Serrano, A.R.M., Baptista, M., Carvalho, R., Boieiro, M., Mendes, S., Bartz, M., Timóteo, S., Azevedo-Pereira, H.M.V.S, Aguiar, C.A., Alves da Silva, A., Alves, J., Briones, M.J.I., Borges, P.A.V., Sousa, J.P. & Martins da Silva, P. (2023) Inventory of tiger- and ground-beetles (Coleoptera, Caraboidea, Cicindelidae and Carabidae) in two sampling seasons of the Gorongosa National Park, Mozambique.Biodiversity Data Journal, 11, e101280. DOI:10.3897/BDJ.11.e101280 (IF2021 1,550; Q3 Biodiversity Conservation)
The Gorongosa National Park (Mozambique) is one of the most emblematic protected areas in Africa, well known for its vertebrate biodiversity and restoration ecology efforts following the Mozambican civil war in 1992. The invertebrate biodiversity of Gorongosa National Park is still poorly studied, although the scarce information available indicates the existence of a rich number of species, namely in the case of tiger- and ground-beetles (Coleoptera, Caraboidea).
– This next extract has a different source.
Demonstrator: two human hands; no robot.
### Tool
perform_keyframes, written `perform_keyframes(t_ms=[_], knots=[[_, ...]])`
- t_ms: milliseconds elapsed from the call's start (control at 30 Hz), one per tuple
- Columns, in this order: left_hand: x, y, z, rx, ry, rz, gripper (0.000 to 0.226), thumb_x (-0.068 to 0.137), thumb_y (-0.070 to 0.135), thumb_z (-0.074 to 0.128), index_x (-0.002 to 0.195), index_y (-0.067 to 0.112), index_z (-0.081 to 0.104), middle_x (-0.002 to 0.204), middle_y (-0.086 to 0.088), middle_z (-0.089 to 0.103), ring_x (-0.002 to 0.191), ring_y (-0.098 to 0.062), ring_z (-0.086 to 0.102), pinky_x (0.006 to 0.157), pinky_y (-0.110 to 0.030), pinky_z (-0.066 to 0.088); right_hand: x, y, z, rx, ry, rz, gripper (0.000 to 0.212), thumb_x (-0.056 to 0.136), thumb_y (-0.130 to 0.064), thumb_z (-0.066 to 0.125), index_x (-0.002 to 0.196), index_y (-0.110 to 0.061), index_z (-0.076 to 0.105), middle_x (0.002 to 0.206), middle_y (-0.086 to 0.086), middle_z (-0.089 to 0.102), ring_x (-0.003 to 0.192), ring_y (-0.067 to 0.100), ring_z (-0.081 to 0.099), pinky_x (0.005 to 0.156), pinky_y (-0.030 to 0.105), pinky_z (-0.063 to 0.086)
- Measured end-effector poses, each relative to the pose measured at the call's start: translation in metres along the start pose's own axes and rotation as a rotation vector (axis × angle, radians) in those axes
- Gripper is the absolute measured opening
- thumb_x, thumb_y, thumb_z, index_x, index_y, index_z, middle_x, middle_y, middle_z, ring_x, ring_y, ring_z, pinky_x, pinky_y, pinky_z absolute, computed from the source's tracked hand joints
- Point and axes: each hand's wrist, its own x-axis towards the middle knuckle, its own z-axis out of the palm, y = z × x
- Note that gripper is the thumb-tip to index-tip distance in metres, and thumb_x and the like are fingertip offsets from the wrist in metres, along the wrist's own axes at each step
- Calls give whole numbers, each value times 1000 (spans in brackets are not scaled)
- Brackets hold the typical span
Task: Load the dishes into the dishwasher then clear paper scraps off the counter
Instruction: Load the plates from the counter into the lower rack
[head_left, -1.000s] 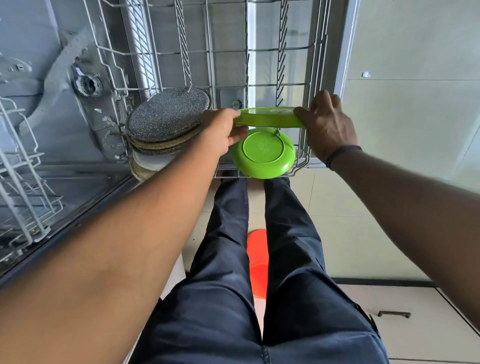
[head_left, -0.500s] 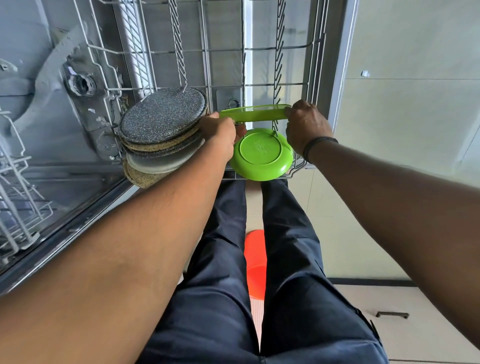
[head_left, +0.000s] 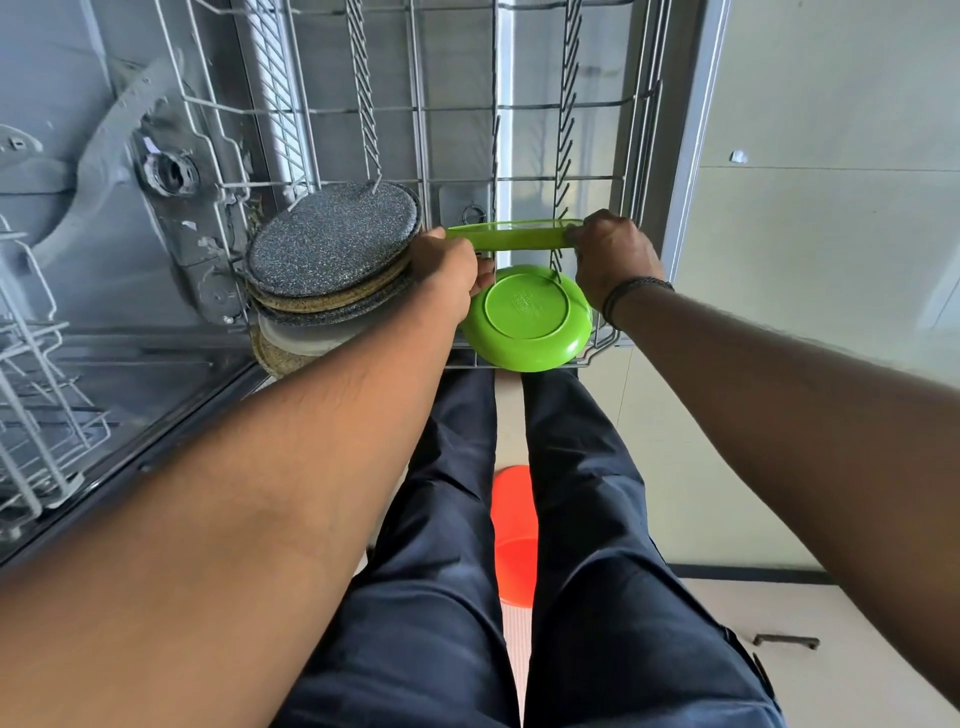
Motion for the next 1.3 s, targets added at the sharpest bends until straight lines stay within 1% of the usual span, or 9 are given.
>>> perform_keyframes(t_ms=[100,367,633,733,767,867,1100,1200,1300], knots=[[-3,1,-1,74,-15,28,55,102,0,32,151,20,41,97,-7,65,54,-13,65,48,-28,56,2,-3,0,-8,-27,19,32,96,-6,53,125,-10,63,119,17,61,112,39,58,90,45,53],[-24,11,-17,194,-15,115,42,100,17,53,141,27,53,123,-3,66,85,-21,70,51,-29,53,-13,-28,-12,-127,23,17,36,85,-11,65,120,-12,58,120,14,53,117,36,50,75,42,51],[-124,44,-86,213,6,352,37,90,28,70,127,24,66,119,-4,72,93,-26,74,48,-28,56,-92,-78,-89,-2,144,-14,31,88,-28,62,116,-15,63,120,15,62,114,37,56,84,43,52],[-185,65,-125,226,6,520,36,86,30,71,122,25,68,114,-3,73,95,-24,73,80,-40,62,-135,-116,-137,103,224,-70,29,88,-32,60,111,-17,69,111,13,69,105,36,62,82,40,53],[-206,73,-142,224,6,572,36,88,29,71,123,25,67,116,1,72,95,-21,71,84,-35,59,-149,-131,-153,141,247,-97,28,88,-34,60,110,-19,69,108,11,70,103,35,63,81,38,52],[-258,84,-188,259,48,714,36,93,25,70,128,19,64,116,4,67,91,-14,64,70,-17,49,-187,-172,-192,254,280,-139,30,88,-37,59,112,-22,70,107,6,72,103,30,65,80,31,49],[-336,88,-269,241,187,916,39,92,20,71,130,11,64,120,-6,71,100,-18,68,83,-28,54,-243,-216,-256,326,246,-258,29,83,-39,61,103,-20,71,102,7,73,97,30,66,78,30,49],[-356,90,-295,158,153,883,36,93,21,69,128,12,64,119,-8,73,99,-20,71,89,-37,58,-258,-233,-286,416,294,-291,26,82,-40,61,91,-19,72,91,4,73,87,27,63,73,27,46],[-374,90,-319,25,209,865,32,94,22,69,124,12,65,117,-7,73,96,-24,73,86,-41,60,-266,-257,-310,492,381,-342,37,83,-47,61,99,-17,76,99,7,75,98,31,67,83,33,52]])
Moreover, the study of arthropod assemblages is key for designing conservation practices since they are potentially accurate biodiversity and ecological indicators. Hence, the diversity assessment of Caraboidea beetles using standardised methodologies is likely to provide a new insight for future conservation planning and help to quantify the effects of climate change in areas identified as vulnerable to anthropogenic pressures, such as the Gorongosa National Park.
We report the occurrence of five tiger beetles (Cicindelidae) and 93 ground-beetles (Carabidae) species/morphospecies in Gorongosa National Park from a field survey funded by the ECOASSESS project. Sampling was performed in the four main habitat types present in the Park (miombo tropical forest, mixed dry forest, transitional forest and grasslands) between 25 October and 25 November 2019. In this sampling window, the turnover of Caraboidea species from the dry season to the wet season was recorded for the first time. Twenty-eight species of ground-beetles are new records to Mozambique, including three new subgenera and three new genera. Additional information on species phenology and habitat preferences is also provided.